[WHAT IS REQUIRED]
Will you return, word for word, only the lines from the top of the data below down to and including the one with "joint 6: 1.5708"?

- Opening Delimiter -

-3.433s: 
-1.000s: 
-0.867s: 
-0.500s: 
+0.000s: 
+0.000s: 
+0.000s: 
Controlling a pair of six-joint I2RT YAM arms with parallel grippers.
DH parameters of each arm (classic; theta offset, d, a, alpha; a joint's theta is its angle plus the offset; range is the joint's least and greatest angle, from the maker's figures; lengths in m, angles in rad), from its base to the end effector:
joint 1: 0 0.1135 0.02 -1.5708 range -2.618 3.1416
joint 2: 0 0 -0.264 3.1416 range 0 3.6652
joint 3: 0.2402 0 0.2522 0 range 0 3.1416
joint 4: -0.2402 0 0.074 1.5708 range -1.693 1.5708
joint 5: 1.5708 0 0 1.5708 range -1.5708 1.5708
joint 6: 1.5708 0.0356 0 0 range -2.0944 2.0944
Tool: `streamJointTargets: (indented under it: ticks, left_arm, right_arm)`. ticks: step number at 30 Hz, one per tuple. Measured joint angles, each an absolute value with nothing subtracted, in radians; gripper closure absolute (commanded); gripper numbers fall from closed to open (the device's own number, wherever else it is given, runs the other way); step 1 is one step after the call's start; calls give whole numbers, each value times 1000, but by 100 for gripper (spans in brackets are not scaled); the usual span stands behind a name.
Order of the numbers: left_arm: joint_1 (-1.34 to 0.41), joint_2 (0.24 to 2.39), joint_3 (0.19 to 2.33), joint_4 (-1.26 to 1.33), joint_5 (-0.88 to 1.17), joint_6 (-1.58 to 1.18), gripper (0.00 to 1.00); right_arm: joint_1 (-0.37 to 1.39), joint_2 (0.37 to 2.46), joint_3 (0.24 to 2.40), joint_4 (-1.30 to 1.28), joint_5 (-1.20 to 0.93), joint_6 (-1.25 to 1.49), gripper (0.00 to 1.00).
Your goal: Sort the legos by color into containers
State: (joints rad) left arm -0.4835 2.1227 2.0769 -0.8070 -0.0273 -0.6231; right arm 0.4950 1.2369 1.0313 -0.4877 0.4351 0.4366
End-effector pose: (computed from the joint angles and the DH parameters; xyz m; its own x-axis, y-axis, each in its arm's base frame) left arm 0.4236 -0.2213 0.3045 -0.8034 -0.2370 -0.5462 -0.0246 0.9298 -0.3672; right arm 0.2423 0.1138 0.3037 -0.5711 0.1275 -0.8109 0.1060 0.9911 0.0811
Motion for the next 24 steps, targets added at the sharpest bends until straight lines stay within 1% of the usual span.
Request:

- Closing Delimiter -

[OUTPUT BELOW]
-3.433s: 
-1.000s: 
-0.867s: 
-0.500s: 
+0.000s: 
+0.000s: 
+0.000s: 
Controlling a pair of six-joint I2RT YAM arms with parallel grippers.
DH parameters of each arm (classic; theta offset, d, a, alpha; a joint's theta is its angle plus the offset; range is the joint's least and greatest angle, from the maker's figures; lengths in m, angles in rad), from its base to the end effector:
joint 1: 0 0.1135 0.02 -1.5708 range -2.618 3.1416
joint 2: 0 0 -0.264 3.1416 range 0 3.6652
joint 3: 0.2402 0 0.2522 0 range 0 3.1416
joint 4: -0.2402 0 0.074 1.5708 range -1.693 1.5708
joint 5: 1.5708 0 0 1.5708 range -1.5708 1.5708
joint 6: 1.5708 0.0356 0 0 range -2.0944 2.0944

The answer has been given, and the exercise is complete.